- _Data in this exercise_:
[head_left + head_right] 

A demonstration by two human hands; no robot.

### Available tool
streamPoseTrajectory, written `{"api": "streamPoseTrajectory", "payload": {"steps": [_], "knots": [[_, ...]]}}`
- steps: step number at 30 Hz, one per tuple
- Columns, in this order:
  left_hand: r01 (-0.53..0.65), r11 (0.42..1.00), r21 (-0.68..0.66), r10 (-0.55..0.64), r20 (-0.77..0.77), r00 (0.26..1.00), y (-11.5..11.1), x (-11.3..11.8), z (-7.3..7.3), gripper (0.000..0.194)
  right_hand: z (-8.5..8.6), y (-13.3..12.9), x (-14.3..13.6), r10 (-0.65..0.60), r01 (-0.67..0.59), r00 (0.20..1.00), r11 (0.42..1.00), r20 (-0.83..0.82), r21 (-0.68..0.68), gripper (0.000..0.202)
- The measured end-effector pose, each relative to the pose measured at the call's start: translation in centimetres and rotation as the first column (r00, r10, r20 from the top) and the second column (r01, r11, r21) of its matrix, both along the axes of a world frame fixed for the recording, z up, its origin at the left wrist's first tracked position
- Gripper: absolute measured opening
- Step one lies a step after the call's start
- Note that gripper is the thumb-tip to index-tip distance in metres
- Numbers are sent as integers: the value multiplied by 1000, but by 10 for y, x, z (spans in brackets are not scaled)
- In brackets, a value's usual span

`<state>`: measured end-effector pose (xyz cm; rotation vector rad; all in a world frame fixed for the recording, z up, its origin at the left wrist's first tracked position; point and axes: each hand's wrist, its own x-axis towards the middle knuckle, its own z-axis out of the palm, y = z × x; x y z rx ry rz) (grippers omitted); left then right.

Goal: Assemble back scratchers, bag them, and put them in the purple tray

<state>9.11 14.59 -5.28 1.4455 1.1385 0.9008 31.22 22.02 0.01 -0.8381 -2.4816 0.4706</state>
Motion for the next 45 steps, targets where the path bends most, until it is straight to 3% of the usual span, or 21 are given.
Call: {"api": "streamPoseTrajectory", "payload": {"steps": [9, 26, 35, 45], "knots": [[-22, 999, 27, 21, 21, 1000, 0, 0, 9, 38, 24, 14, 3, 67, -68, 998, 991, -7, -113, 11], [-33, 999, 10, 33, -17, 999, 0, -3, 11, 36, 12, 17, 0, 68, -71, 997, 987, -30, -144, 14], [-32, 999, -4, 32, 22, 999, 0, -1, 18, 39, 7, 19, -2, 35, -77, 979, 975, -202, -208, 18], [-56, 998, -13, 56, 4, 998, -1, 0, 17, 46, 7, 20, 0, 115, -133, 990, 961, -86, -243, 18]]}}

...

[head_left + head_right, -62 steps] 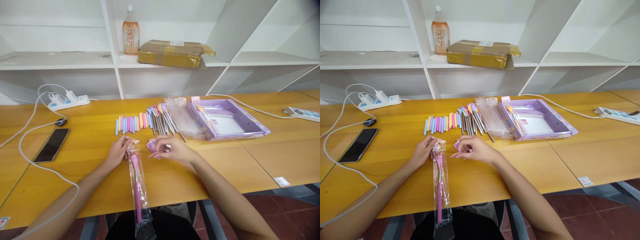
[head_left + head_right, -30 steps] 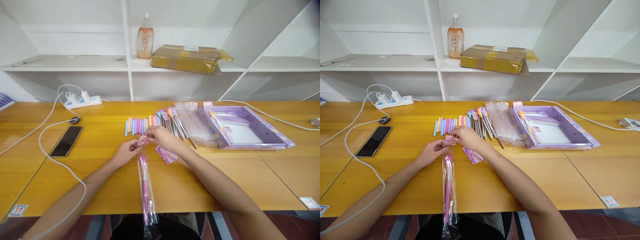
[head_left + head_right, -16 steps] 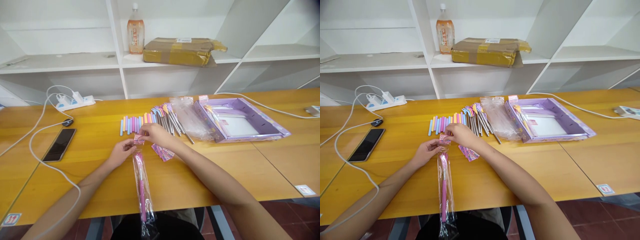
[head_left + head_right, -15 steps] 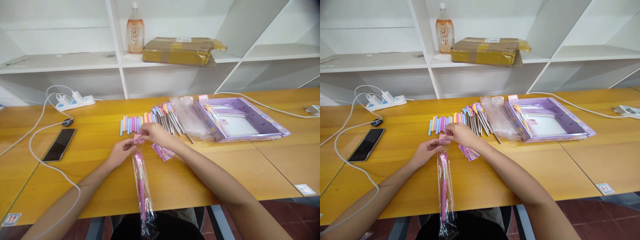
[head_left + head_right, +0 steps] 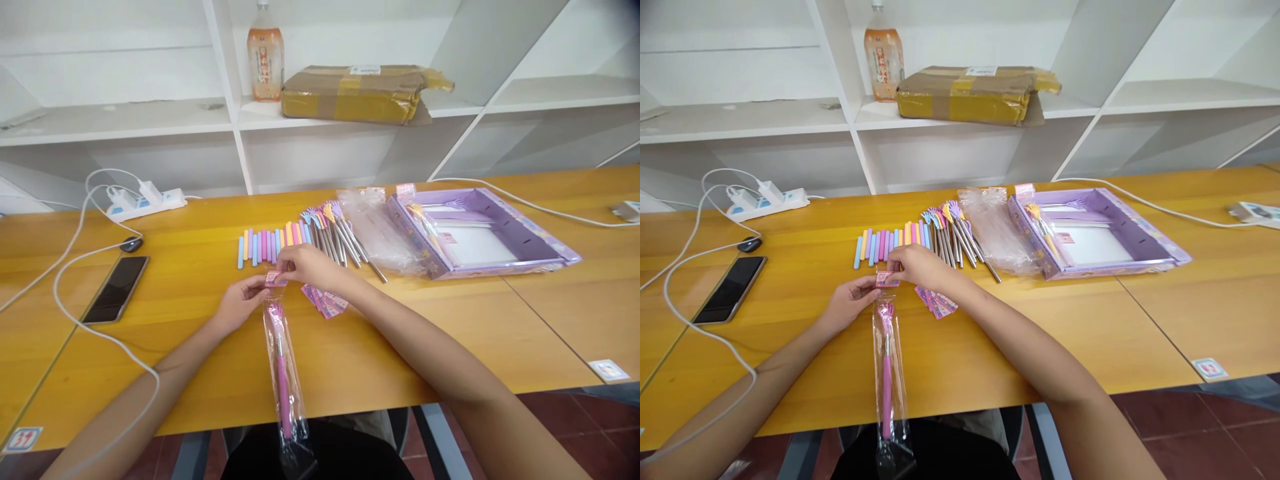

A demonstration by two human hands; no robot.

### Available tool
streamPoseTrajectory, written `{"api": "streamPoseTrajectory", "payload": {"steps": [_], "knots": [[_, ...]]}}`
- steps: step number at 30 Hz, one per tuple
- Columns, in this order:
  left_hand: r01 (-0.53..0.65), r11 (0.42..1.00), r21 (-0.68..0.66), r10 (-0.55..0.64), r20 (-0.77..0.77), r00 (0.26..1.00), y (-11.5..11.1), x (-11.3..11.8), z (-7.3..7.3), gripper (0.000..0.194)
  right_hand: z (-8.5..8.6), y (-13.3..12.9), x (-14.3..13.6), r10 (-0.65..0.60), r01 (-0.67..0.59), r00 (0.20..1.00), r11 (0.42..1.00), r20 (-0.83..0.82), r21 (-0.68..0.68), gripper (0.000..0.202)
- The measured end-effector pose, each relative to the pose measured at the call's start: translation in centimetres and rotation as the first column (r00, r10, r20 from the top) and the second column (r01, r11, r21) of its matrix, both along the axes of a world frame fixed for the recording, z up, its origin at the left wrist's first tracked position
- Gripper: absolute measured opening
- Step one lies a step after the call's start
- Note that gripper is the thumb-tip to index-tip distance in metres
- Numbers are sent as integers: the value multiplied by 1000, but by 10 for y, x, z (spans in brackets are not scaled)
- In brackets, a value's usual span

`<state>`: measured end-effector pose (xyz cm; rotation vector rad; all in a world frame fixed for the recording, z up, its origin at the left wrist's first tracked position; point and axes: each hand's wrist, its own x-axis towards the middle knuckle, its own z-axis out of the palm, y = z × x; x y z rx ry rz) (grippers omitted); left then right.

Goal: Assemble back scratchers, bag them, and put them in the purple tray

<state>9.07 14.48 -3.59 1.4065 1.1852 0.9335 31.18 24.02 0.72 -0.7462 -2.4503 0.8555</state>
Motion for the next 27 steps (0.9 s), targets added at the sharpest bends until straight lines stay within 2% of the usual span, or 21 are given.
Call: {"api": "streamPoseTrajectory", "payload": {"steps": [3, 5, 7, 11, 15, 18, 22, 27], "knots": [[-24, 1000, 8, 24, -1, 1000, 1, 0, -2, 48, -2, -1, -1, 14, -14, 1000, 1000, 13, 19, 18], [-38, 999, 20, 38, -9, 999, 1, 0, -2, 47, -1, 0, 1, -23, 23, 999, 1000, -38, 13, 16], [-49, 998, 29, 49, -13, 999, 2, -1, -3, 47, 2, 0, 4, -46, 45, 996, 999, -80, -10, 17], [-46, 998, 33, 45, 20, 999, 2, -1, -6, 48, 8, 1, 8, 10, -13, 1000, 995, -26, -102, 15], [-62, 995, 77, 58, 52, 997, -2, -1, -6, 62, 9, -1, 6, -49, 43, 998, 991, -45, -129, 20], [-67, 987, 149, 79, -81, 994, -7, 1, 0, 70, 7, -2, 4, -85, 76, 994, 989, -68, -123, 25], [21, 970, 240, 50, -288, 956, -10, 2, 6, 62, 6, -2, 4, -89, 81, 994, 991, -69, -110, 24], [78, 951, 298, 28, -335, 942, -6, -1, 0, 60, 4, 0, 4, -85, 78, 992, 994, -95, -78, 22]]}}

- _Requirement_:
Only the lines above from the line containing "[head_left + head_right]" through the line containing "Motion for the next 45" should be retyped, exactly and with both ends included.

- _Response area_:
[head_left + head_right] 

A demonstration by two human hands; no robot.

### Available tool
streamPoseTrajectory, written `{"api": "streamPoseTrajectory", "payload": {"steps": [_], "knots": [[_, ...]]}}`
- steps: step number at 30 Hz, one per tuple
- Columns, in this order:
  left_hand: r01 (-0.53..0.65), r11 (0.42..1.00), r21 (-0.68..0.66), r10 (-0.55..0.64), r20 (-0.77..0.77), r00 (0.26..1.00), y (-11.5..11.1), x (-11.3..11.8), z (-7.3..7.3), gripper (0.000..0.194)
  right_hand: z (-8.5..8.6), y (-13.3..12.9), x (-14.3..13.6), r10 (-0.65..0.60), r01 (-0.67..0.59), r00 (0.20..1.00), r11 (0.42..1.00), r20 (-0.83..0.82), r21 (-0.68..0.68), gripper (0.000..0.202)
- The measured end-effector pose, each relative to the pose measured at the call's start: translation in centimetres and rotation as the first column (r00, r10, r20 from the top) and the second column (r01, r11, r21) of its matrix, both along the axes of a world frame fixed for the recording, z up, its origin at the left wrist's first tracked position
- Gripper: absolute measured opening
- Step one lies a step after the call's start
- Note that gripper is the thumb-tip to index-tip distance in metres
- Numbers are sent as integers: the value multiplied by 1000, but by 10 for y, x, z (spans in brackets are not scaled)
- In brackets, a value's usual span

`<state>`: measured end-effector pose (xyz cm; rotation vector rad; all in a world frame fixed for the recording, z up, its origin at the left wrist's first tracked position; point and axes: each hand's wrist, its own x-axis towards the middle knuckle, its own z-axis out of the palm, y = z × x; x y z rx ry rz) (grippers omitted); left then right.

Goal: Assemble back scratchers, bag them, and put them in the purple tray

<state>9.11 14.59 -5.28 1.4455 1.1385 0.9008 31.22 22.02 0.01 -0.8381 -2.4816 0.4706</state>
Motion for the next 45 steps, targets where the path bends most, until it is straight to 3% of the usual span, or 21 are given.

The response above is complete.